● Input data:

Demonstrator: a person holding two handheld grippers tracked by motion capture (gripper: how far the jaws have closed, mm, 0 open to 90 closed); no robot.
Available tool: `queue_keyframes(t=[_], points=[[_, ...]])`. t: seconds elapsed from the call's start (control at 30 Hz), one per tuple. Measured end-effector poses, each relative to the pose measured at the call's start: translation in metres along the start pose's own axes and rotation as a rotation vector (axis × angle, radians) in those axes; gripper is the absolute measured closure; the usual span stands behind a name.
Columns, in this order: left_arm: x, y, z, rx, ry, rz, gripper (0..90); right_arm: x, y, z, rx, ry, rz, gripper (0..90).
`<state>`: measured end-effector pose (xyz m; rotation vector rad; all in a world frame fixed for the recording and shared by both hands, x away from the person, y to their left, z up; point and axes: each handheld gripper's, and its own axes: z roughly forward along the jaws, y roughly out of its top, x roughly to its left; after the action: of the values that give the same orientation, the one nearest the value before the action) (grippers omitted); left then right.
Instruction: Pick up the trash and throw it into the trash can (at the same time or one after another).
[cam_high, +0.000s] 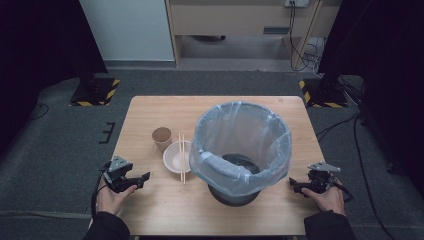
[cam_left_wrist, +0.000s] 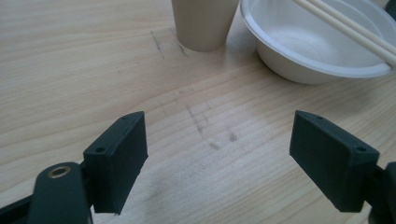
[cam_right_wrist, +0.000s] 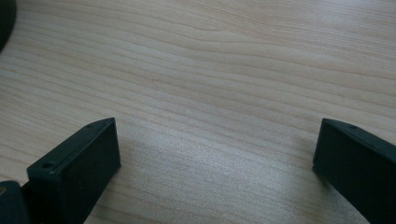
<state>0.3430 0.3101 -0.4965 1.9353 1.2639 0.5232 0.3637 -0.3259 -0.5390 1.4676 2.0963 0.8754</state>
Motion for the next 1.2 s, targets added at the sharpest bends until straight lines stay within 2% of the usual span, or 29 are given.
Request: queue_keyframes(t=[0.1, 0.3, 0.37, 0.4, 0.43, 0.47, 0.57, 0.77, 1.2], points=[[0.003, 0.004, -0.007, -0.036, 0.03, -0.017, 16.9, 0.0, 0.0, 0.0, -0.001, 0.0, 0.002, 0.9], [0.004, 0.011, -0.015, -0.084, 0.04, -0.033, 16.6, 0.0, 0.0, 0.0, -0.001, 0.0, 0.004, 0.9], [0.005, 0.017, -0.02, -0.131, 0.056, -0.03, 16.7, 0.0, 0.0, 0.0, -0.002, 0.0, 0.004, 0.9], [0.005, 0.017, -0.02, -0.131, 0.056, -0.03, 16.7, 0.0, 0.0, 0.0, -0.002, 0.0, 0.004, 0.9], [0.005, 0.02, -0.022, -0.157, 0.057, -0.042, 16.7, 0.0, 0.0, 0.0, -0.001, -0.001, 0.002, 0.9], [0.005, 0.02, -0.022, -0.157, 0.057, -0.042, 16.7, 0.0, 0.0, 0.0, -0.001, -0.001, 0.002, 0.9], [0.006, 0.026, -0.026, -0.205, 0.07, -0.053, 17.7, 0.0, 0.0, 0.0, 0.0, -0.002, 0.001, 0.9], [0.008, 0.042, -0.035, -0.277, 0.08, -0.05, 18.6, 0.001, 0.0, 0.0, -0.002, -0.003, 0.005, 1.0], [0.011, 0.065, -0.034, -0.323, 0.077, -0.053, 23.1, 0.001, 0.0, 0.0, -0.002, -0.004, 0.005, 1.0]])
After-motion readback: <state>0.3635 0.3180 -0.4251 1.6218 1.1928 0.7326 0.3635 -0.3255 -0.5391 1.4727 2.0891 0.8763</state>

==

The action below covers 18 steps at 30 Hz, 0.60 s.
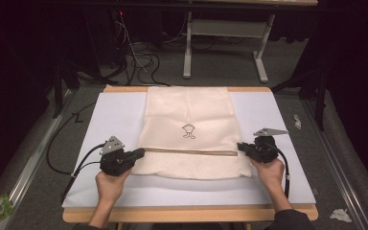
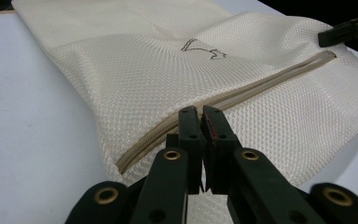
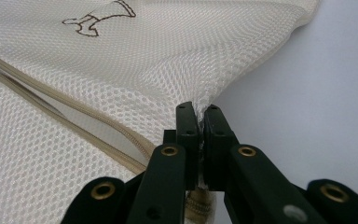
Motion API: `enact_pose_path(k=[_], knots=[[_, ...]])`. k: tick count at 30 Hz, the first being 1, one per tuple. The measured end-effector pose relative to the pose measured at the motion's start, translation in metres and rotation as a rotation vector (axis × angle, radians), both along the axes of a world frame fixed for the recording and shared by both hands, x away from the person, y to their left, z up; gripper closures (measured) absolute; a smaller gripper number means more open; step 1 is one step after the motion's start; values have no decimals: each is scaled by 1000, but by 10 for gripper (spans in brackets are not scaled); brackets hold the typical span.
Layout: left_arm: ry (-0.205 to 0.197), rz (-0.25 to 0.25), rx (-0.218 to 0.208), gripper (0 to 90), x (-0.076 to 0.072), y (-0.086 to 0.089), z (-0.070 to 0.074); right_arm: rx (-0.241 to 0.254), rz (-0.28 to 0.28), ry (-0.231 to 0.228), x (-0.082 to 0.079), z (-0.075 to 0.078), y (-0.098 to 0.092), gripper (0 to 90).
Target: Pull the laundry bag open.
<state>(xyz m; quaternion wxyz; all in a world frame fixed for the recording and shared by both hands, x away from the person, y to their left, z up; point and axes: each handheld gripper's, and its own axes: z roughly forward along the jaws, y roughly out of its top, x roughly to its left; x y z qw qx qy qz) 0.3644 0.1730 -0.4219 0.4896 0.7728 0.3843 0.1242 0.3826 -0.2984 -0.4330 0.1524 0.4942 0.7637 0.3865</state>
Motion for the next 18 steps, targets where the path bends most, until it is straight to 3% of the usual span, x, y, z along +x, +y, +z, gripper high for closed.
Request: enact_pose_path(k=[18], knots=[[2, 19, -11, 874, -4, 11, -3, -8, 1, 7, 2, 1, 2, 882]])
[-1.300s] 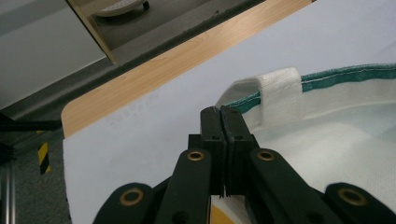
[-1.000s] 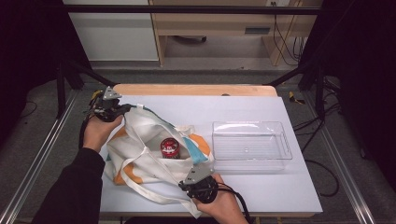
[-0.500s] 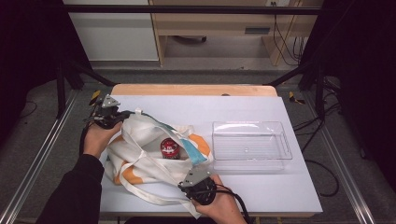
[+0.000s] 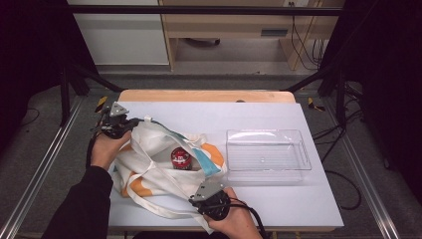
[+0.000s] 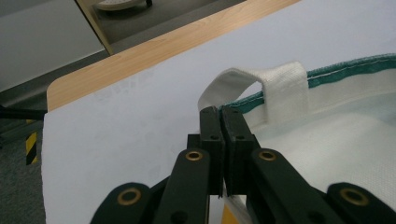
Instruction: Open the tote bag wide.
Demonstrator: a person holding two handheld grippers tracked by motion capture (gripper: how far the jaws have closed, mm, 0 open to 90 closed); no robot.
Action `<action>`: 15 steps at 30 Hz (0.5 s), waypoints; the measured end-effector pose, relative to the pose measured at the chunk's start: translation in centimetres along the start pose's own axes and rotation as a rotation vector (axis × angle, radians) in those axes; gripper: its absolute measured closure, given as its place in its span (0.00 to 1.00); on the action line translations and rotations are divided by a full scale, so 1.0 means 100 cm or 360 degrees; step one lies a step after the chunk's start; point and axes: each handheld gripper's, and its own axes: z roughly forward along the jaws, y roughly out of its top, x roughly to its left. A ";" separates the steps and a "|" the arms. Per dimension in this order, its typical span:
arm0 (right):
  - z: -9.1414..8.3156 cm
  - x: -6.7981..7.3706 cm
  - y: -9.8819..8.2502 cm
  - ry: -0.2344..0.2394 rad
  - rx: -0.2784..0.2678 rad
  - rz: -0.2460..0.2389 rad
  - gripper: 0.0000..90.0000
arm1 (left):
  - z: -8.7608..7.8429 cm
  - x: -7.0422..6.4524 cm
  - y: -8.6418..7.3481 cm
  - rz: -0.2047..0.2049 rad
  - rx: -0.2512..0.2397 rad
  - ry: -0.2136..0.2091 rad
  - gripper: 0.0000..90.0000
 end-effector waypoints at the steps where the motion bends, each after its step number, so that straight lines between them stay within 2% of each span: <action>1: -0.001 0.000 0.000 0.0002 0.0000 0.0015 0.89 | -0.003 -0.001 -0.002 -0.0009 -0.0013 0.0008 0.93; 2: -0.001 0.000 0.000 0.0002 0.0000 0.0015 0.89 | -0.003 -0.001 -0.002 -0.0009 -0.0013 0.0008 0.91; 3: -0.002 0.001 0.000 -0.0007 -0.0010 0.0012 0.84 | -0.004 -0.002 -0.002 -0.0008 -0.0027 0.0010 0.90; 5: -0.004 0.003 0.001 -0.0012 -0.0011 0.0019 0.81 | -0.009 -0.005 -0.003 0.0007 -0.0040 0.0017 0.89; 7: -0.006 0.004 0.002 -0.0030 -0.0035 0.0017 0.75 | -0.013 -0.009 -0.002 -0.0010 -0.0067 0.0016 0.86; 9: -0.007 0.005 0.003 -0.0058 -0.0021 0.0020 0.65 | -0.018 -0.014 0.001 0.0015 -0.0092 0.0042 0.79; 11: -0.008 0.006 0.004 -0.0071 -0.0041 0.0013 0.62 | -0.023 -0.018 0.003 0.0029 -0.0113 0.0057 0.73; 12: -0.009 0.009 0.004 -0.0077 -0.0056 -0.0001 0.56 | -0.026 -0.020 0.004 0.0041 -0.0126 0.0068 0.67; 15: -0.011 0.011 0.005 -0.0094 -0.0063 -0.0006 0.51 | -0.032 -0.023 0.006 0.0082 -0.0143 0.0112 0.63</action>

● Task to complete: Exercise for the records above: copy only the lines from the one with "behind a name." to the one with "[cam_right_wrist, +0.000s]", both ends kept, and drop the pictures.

● Solution to this task:
Available tool: `queue_keyframes(t=[_], points=[[_, ...]])`. t: seconds elapsed from the call's start (control at 30 Hz), one per tuple. Measured end-effector poses, each relative to the pose measured at the call's start: translation in metres along the start pose's own axes and rotation as a rotation vector (axis × angle, radians) in those axes; gripper is the absolute measured closure; the usual span stands behind a name.
Columns, in this order: left_arm: x, y, z, rx, ry, rz, gripper (0..90); right_arm: x, y, z, rx, ry, rz, gripper (0..90).
`<state>`: measured end-effector pose (xyz m; rotation vector rad; all in a world frame fixed for the recording and shared by both hands, x away from the person, y to their left, z up; point and axes: each handheld gripper's, and its own axes: z roughly forward along the jaws, y roughly out of its top, x roughly to its left; after the action: of the values that give the same orientation, the one nearest the value before the action) (grippers omitted); left then right.
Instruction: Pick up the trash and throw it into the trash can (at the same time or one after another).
[cam_high, +0.000s] 
[cam_left_wrist, +0.000s] 
[cam_right_wrist, +0.000s] 

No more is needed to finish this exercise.